**DATA SHOWN**
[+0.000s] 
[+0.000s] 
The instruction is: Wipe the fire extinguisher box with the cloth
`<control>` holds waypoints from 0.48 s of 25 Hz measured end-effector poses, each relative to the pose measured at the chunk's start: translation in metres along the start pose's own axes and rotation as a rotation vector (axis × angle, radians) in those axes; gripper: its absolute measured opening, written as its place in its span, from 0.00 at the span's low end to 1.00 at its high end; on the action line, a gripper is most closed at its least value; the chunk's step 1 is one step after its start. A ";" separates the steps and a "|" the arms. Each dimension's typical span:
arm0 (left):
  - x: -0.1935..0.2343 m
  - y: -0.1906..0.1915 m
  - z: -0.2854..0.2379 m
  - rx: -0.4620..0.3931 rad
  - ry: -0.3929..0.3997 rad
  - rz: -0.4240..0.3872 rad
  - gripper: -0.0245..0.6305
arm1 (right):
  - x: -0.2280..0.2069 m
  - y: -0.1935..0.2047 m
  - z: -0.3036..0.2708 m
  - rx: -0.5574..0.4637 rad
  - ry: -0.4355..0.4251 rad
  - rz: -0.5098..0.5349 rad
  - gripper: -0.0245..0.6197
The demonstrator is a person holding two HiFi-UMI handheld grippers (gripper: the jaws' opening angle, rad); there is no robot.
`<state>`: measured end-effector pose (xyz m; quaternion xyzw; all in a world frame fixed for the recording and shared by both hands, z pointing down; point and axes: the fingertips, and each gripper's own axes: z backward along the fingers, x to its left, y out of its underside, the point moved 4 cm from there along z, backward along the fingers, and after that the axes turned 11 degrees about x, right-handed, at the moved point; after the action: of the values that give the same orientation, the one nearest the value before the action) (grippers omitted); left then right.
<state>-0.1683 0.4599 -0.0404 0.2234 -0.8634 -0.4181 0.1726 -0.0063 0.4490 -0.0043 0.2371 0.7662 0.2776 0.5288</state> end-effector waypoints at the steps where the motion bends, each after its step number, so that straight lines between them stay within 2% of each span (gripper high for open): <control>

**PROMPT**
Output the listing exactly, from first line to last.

**WRITTEN SOLUTION**
[+0.000s] 
[+0.000s] 
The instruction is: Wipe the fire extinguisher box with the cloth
`<control>` holds waypoints from 0.48 s of 25 Hz measured end-effector poses, each relative to the pose measured at the chunk's start: translation in metres along the start pose's own axes and rotation as a rotation vector (axis × angle, radians) in those axes; gripper: its absolute measured opening, written as its place in its span, from 0.00 at the span's low end to 1.00 at its high end; on the action line, a gripper is most closed at its least value; the chunk's step 1 is one step after its start. A ";" separates the steps and a "|" the arms. Each dimension's typical span:
arm0 (left):
  - x: -0.1935..0.2343 m
  - y: -0.1906..0.1915 m
  - z: -0.2854..0.2379 m
  - rx: -0.4620..0.3931 rad
  - ry: -0.3929..0.3997 rad
  - rz: -0.4240..0.3872 rad
  - gripper: -0.0245..0.6305
arm1 (right):
  - x: -0.2280..0.2069 m
  - y: -0.1935..0.2047 m
  - z: -0.3036..0.2708 m
  - rx: -0.5574..0.4637 rad
  - ry: -0.4355..0.4251 rad
  - rz: -0.5098..0.5349 rad
  - gripper: -0.0245..0.6197
The demonstrator is a person holding two HiFi-UMI handheld grippers (gripper: the jaws' opening angle, rad); there is no robot.
`<state>`: measured end-effector pose (xyz m; quaternion xyzw; all in a world frame fixed for the recording and shared by both hands, z pointing down; point and axes: the fingertips, and each gripper's own axes: z backward along the fingers, x to its left, y out of its underside, the point moved 4 cm from there along z, backward along the fingers, and after that the axes turned 11 degrees about x, right-handed, at the moved point; after the action: of the values that give the same orientation, the one nearest the value before the action) (grippers omitted); left then right.
<state>-0.1683 0.4599 -0.0404 0.2234 -0.8634 -0.4181 0.1726 -0.0063 0.4490 -0.0043 0.2371 0.7662 0.2776 0.5288</state> end-effector waypoints at the steps where the motion bends, each after its step number, so that straight lines between them stay within 2% of each span (gripper high for open): <control>

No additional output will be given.